Message to instruct the camera to activate the physical lens lock mode

Messages are first sent to a server, whereby the messages look as shown in the picture. Afterwards, the camera is notified. The messages that are sent to the server consist of 5 parameters: data, rc4_hash__, signature, _nonce, and ssecurity. The ssecurity is extracted from a miserviceToken, and the __nonce is created from the time difference between the creation of the token and the current time. These two are then combined and hashed using the SHA-256 algorithm. The hash is then used as a secret key for the RC4 encryption of the data. Finally, the signature is created over the values. This way, the messages are protected against replay attacks by the time difference and against alterations by the signature. Of course, the parameters are converted to base64 for transmission. However, it is worth noting that RC4 already has some known vulnerabilities, and we recommend switching to an algorithm without open vulnerabilities, for example, by using Rabbit, as described here.

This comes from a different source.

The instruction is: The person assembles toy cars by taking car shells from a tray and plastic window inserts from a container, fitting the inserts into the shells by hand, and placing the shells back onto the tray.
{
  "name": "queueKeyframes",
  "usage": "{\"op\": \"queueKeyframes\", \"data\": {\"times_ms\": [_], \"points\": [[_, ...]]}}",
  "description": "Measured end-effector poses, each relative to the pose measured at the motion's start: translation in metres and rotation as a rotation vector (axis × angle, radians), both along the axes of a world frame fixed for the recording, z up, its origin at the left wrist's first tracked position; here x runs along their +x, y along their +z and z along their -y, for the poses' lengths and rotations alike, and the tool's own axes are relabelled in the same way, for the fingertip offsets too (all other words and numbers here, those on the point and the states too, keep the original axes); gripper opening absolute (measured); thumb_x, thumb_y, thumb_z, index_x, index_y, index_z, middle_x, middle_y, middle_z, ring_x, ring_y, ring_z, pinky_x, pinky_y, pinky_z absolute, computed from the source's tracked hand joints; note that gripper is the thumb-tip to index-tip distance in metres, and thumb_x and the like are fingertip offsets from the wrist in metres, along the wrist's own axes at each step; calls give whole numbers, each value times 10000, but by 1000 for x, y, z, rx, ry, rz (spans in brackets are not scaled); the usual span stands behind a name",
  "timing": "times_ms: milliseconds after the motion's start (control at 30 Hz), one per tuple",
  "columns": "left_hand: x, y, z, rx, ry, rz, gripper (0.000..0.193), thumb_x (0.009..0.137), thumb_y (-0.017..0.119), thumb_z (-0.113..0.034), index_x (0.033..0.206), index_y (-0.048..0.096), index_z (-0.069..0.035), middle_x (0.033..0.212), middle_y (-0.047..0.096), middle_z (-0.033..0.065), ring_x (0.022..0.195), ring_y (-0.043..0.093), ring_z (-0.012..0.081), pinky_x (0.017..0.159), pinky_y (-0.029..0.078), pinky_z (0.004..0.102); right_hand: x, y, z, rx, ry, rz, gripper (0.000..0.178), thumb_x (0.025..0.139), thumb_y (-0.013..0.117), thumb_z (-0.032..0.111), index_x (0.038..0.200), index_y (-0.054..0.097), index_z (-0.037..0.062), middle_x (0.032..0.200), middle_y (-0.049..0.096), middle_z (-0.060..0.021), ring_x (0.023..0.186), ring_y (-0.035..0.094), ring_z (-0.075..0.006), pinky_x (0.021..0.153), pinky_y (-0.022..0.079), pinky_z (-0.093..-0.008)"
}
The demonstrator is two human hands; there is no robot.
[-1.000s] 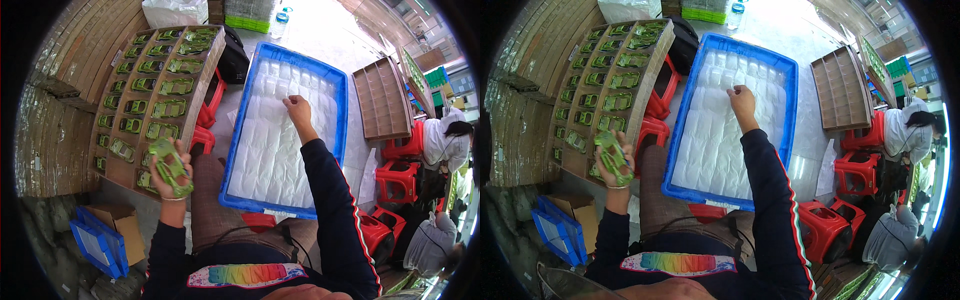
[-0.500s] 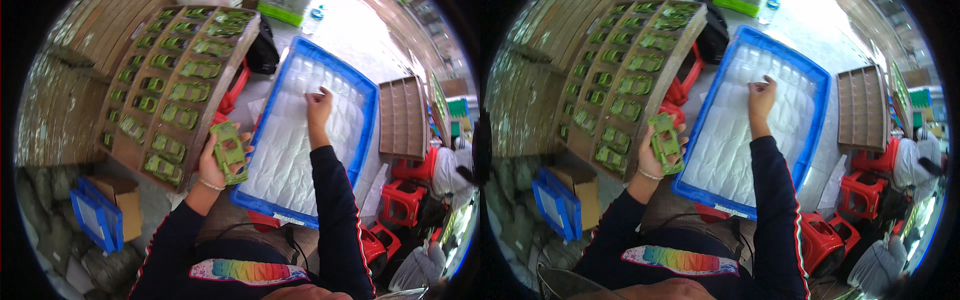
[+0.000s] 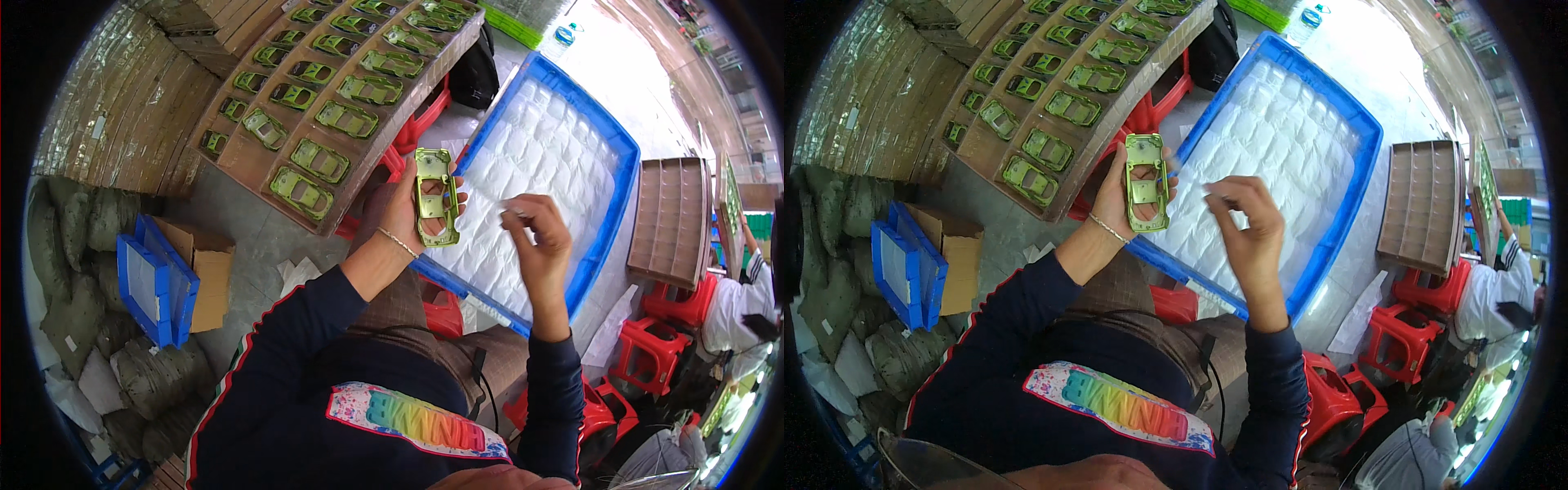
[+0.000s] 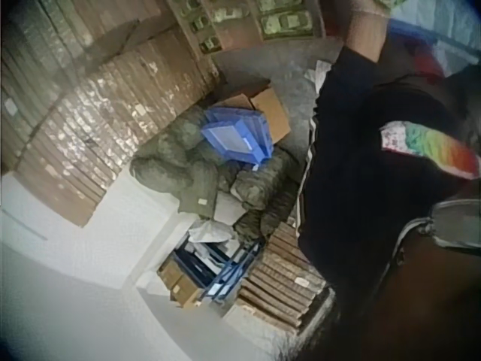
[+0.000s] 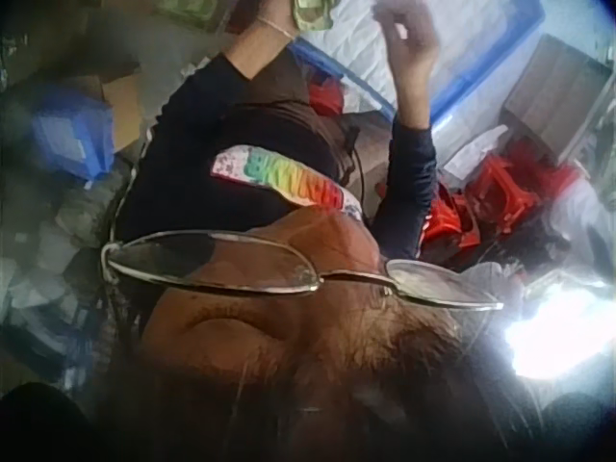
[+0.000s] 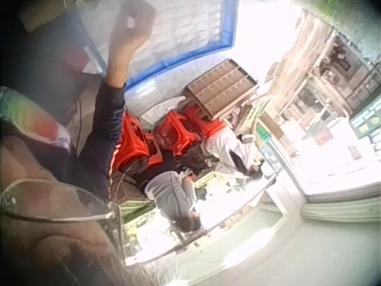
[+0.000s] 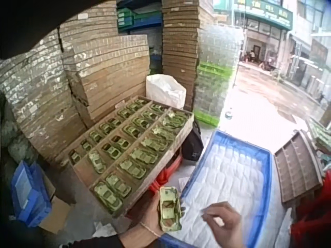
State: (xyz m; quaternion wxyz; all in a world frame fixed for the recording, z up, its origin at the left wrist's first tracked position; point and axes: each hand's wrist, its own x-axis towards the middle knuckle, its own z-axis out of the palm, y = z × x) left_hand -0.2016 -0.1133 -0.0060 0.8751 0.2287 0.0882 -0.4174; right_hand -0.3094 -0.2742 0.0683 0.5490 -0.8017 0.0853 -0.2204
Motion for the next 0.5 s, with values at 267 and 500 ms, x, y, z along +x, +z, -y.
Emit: {"op": "queueKeyframes", "data": {"times_ms": [267,500], "points": [[-34,29,-4,41,-42,23,655,951,364,-593,1218,549,-24,1036,622,126,897,624,273,825,521,399,-47,15,-55,-595,-7,8,247,737,657,20,981,662,54,809,564,-65,693,592,-240,608,486,-357],[-50,35,-10,48,-72,66,628,968,344,-569,1228,532,-29,1079,607,137,915,618,273,852,521,413,-60,25,-73,-802,31,-56,176,730,648,77,905,647,91,830,542,-42,766,564,-207,676,453,-342]]}}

The Bluetooth connection can only be used for setup and not for video transmission. Additionally, only one account can be connected to the camera, and to reconnect the camera to a different account, a physical reset must be performed on the camera.

Data protection and privacy

Once again, we took a closer look at the privacy policy.

The privacy policy specifies the contacts for the contact person in the EU as well as a general contact person for all cases via email. Furthermore, there is detailed information on which data is collected from the user, broken down for each function of the product. Additionally, users have the right to access, modify, delete their data, and withdraw their consent for storing new data.

It is emphasized that no data is sold to third parties. However, if third-party solutions such as for localization are used, the data received is encrypted.

A significant drawback is that the privacy policy contains a paragraph that effectively overrides this statement. It is stipulated that the privacy policy of Xiaomi supersedes the privacy policy of Mi Home/Xiaomi Home and in case of discrepancies, the one from Xiaomi takes precedence. Consequently, the user must read and understand at least two privacy policies. Since most users typically do not read the privacy policy or only skim through it, this fact can be easily overlooked.

Furthermore, in our analysis, some trackers were found. However, the privacy policy only mentions Facebook and AutoNavi. Thus, Bugly, Google Firebase Analytics, Pangle, and Tencent Stats are not explicitly mentioned. In our dynamic analysis, however, we could only observe activity from the Facebook tracker and the Google Firebase Analytics tracker.

Finally, some basic data regarding the privacy policy: It consists of 3,441 words with an average of 23.9 words per sentence. The reading time is 4.54 minutes, and the calculated readability of the text according to Flesch-Kincaid is at a college level, meaning that a language understanding equivalent to a completed college degree is required to understand the privacy policy.

Stats the privacy policy of Xiaomi


All in all, the Xiaomi camera is a good product. There are some minor concerns here and there, as mentioned in the code analysis and the privacy policy. This reflects our expectations of the product, which successfully passed the BSI certification test. However, it can also be seen that there is potential for improvement in terms of security. We are therefore unable to give it a top rating. In summary, it is a solid product without any serious problems and a superior solution in terms of security compared to the previously tested products.